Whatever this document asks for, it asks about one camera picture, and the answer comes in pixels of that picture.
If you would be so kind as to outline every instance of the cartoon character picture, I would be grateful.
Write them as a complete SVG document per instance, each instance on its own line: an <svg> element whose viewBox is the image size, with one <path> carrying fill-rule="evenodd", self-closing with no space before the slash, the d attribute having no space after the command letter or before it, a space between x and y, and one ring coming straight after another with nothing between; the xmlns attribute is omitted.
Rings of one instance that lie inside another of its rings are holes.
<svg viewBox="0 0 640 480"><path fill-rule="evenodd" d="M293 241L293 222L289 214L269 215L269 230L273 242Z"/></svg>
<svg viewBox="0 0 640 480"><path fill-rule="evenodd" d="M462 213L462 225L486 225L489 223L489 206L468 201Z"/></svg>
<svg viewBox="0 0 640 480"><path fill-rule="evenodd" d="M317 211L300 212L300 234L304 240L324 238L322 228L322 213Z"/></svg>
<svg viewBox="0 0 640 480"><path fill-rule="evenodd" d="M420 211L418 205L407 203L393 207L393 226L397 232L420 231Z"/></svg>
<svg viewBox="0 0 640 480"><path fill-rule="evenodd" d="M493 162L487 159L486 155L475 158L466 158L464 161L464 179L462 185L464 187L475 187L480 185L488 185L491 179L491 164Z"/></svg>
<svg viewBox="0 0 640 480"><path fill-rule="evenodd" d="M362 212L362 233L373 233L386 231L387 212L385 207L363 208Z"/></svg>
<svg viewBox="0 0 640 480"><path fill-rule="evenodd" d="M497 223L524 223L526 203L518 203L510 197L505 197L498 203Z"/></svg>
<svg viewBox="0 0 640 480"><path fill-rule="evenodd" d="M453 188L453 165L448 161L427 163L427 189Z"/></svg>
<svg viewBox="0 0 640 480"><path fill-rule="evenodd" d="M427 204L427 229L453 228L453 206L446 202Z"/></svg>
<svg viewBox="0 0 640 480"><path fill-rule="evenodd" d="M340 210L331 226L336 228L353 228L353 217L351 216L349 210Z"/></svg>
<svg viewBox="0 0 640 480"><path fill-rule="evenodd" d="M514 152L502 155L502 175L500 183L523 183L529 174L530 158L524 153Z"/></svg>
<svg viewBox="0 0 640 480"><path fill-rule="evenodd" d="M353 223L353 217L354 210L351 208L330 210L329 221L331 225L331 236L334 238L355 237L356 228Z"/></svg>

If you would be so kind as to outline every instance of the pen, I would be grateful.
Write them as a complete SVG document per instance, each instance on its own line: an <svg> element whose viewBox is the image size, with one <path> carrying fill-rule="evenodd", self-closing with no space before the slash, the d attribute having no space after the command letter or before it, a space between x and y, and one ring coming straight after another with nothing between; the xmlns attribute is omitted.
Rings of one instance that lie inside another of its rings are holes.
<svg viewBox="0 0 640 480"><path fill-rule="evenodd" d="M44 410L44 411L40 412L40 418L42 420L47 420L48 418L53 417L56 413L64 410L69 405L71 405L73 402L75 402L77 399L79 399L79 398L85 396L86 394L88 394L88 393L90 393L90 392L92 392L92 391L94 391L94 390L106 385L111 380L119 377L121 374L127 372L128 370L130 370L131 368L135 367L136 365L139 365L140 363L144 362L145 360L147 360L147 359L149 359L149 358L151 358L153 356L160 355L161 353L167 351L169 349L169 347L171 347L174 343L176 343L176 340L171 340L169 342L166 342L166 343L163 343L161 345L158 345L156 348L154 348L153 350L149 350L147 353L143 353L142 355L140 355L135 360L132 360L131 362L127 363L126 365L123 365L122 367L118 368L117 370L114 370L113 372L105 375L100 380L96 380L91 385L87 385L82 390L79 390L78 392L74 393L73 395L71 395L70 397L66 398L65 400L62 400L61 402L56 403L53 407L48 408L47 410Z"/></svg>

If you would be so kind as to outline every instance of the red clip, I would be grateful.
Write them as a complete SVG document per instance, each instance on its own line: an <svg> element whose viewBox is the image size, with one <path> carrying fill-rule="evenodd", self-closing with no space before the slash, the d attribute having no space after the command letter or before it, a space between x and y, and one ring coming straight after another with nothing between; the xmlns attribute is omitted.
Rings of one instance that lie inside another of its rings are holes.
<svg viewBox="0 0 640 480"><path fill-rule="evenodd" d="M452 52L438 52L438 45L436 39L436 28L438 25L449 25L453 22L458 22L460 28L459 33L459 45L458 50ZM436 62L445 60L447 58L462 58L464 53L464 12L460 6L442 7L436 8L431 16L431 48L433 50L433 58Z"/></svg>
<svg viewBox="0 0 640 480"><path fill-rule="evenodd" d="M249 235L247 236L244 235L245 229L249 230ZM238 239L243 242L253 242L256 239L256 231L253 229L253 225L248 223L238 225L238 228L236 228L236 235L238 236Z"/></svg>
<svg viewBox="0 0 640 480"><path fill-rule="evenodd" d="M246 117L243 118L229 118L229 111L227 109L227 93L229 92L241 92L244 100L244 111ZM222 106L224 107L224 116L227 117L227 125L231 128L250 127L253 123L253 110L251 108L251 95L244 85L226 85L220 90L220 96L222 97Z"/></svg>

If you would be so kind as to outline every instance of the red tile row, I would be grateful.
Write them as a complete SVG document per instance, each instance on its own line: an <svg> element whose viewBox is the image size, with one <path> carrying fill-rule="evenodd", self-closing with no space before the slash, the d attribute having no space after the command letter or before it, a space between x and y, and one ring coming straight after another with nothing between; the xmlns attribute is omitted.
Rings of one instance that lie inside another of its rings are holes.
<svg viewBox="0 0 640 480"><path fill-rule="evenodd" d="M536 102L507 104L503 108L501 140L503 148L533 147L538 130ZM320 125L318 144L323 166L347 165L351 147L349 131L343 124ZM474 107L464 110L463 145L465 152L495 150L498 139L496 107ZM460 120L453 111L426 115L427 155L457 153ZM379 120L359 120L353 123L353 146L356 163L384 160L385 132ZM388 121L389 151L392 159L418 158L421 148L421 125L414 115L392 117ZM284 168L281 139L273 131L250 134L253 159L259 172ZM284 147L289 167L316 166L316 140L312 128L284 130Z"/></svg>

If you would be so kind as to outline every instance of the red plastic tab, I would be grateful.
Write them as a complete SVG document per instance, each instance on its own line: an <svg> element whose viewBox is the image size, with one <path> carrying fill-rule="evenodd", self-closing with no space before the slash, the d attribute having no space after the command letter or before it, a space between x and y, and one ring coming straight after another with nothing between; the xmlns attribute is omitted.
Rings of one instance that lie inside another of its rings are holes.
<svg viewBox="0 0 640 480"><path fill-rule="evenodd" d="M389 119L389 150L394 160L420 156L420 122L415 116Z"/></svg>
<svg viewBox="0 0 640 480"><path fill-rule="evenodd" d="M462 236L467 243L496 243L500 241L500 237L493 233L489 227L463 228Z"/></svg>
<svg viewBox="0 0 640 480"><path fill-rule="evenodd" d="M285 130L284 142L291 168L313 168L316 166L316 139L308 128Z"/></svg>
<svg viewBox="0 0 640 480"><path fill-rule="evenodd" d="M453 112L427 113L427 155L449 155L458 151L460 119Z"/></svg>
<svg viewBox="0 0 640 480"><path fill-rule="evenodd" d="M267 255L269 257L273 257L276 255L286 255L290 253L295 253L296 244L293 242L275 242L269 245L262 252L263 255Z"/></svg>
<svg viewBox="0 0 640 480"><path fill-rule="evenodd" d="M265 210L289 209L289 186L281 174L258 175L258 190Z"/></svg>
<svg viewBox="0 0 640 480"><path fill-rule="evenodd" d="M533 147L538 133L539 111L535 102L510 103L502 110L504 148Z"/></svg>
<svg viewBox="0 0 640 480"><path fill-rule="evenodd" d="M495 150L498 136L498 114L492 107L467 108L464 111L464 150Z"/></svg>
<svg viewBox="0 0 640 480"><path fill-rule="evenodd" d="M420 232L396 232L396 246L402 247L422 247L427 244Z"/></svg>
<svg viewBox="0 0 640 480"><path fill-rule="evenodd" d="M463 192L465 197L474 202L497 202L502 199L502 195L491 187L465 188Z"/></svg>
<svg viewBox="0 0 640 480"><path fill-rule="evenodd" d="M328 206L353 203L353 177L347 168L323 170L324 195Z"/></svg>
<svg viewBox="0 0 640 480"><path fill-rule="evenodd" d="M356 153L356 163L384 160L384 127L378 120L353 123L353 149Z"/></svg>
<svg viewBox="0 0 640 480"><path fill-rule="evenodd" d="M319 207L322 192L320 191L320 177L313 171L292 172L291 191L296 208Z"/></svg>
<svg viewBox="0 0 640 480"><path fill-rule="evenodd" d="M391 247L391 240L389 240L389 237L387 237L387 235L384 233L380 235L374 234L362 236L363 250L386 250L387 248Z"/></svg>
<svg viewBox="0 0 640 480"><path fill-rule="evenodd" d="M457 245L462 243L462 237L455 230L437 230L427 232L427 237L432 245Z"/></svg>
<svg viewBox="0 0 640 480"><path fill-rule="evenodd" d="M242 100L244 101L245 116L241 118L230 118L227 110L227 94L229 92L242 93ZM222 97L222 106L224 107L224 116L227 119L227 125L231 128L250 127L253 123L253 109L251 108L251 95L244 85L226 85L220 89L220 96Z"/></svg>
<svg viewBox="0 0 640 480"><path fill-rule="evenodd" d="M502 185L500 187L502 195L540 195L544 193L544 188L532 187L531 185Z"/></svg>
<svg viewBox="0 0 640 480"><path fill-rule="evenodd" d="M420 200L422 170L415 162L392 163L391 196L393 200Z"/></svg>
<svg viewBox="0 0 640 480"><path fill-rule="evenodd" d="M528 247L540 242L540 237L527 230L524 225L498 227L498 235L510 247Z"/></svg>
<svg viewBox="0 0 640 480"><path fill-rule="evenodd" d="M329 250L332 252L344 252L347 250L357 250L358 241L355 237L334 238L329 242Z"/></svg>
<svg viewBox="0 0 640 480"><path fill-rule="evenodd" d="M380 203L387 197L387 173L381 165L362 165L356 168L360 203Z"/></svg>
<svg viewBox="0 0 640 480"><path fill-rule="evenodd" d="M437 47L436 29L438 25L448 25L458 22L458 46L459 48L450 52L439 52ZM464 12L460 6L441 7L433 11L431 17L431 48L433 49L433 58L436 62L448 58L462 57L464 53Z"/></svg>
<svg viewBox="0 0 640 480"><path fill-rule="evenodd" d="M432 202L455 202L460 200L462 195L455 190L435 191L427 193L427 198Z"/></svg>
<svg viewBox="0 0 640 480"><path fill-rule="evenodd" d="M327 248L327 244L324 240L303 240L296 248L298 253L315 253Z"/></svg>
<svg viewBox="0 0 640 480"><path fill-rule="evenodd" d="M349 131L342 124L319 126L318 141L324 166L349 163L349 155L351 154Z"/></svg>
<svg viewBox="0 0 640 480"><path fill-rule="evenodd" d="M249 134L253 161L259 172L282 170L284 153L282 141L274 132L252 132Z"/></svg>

■ ■ ■ ■ ■

▸ **Activity**
Beginning of the records through the line with "picture, I would be grateful.": return that span exactly and stop there.

▸ **Response to this exercise**
Whatever this document asks for, it asks about one camera picture, and the answer comes in pixels of that picture.
If you would be so kind as to outline every instance of the cartoon character picture, I would be grateful.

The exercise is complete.